If you’re a hockey fan, whenever your team gets eliminated, at any stage of the playoffs, it is a tough pill to swallow. Some fans jump to a bandwagon for the remainder of playoffs (some for the team that beat theirs, others against), some watch half-heartedly, paying attention to the scores alone, and some just wallow in hockeyless misery until they can once again watch their favorite team on the ice.
As a fan of the Montreal Canadiens, the Stanley Cup Final series was rough. The Habs had been eliminated in a Game 6, no doubt shaken by the collision that took Carey Price out of play from the third period of Game 1. Despite some hopes in the two games the Habs won, when that final buzzer sounded to slam the door on Montreal’s post-season, it was downright depressing.

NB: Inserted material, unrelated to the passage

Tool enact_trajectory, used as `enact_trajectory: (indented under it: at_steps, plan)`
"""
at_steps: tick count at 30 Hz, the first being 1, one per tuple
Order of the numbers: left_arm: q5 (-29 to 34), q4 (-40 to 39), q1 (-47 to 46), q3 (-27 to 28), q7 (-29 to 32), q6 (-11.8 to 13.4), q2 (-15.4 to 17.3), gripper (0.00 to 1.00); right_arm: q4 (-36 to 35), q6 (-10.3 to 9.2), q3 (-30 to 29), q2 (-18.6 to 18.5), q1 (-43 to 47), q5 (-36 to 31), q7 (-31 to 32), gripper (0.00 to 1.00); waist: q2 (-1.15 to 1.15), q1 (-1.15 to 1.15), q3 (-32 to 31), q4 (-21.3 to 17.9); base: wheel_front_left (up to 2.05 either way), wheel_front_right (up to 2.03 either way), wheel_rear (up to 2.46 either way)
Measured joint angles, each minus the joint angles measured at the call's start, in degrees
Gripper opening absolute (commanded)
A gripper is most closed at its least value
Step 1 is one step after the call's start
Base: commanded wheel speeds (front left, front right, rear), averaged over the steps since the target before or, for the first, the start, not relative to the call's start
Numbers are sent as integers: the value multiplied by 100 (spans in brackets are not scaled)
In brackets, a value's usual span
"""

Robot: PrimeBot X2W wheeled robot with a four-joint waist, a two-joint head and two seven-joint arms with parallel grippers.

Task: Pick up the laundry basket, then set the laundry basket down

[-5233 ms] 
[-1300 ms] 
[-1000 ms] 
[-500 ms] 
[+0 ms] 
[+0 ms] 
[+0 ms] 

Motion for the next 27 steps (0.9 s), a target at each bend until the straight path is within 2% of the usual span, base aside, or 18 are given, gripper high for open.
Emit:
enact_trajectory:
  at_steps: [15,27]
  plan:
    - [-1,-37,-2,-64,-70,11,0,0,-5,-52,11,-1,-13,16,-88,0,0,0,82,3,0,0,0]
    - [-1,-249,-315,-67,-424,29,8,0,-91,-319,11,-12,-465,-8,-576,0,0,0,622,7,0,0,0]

Despite the incredible push the team had, and the gumption they showed, it was still a difficult reality to face.
So I haven’t paid too much attention to the Stanley Cup Final, except to hope, with the vendetta burning within, that the New York Rangers suffer the same fate as my team, and lose the Cup to the Los Angeles Kings.
It’s hard to stay away from hockey, though, and so tonight I found myself watching Game 5, as the Kings tried – for the second elimination game in a row – to put the lid on the 2013-14 NHL season. As the game went into its first overtime, the excitement had already caught on; behind by a goal in the 3rd, the Kings managed to tie it and send it to OT.
Then it went to second OT. And the chances began to come for both teams, fast and furious, both goalies making incredibly big saves. It became very apparent that this was, indeed, a battle of goaltenders, both Jonathan Quick and Henrik Lundqvist demonstrating razor-sharp reflexes and acrobatic maneuvers to save the goals from defeating them.
It began to feel like there might be a third OT but Alec Martinez hit the back of the net, beating Lundqvist with a little over five minutes left to go, and the game was over.
It made me truly appreciate the caliber of hockey played in this final round. Whether the Canadiens would have been able to get past the Kings in this round will always be an unanswered question. As a die-hard fan, knowing Carey Price would have been in the nets healthy enough to play the Finals, I’d like to believe they could have. I’ll just never know.
However, I give full credit to the Rangers and the Kings, who fought to get to the Final and fought in every game for the chance to hoist the Cup.
There’s no question that when two teams get to this point – and particularly a double overtime in an elimination game – they are the best in the league, and are to be admired.
It’s little comfort for the Rangers, little comfort for their fans and little comfort for the other 28 teams who did not get this far.
Perhaps being a round removed from my team’s elimination, the ache of loss is a little lessened than it is for Rangers fans. Perhaps that gives me the clarity to be able to have put some thoughts together.
But as a fairly new sports writer, and a fan whose hockey knowledge was only acquired four years ago, I may be seeing things differently as well. This year, with my team having gone so far in the playoffs, the feelings are more intense, my interest more piqued and my observations more keenly sharpened.
I can honestly say the two best teams were on the ice this round. As loyal as I am to the Habs, I recognize that the teams fighting for this year’s trophy were the ones that could give fans of hockey an exciting final round, a suspenseful game every single night right up to the Cup-winning goal, and a fine appreciation for the talent in today’s NHL.
I congratulate both teams. They were able to get this fan of the Montreal Canadiens to watch, with every bit of emotional investment, and enjoy their performances. That’s talent that transcends the ice.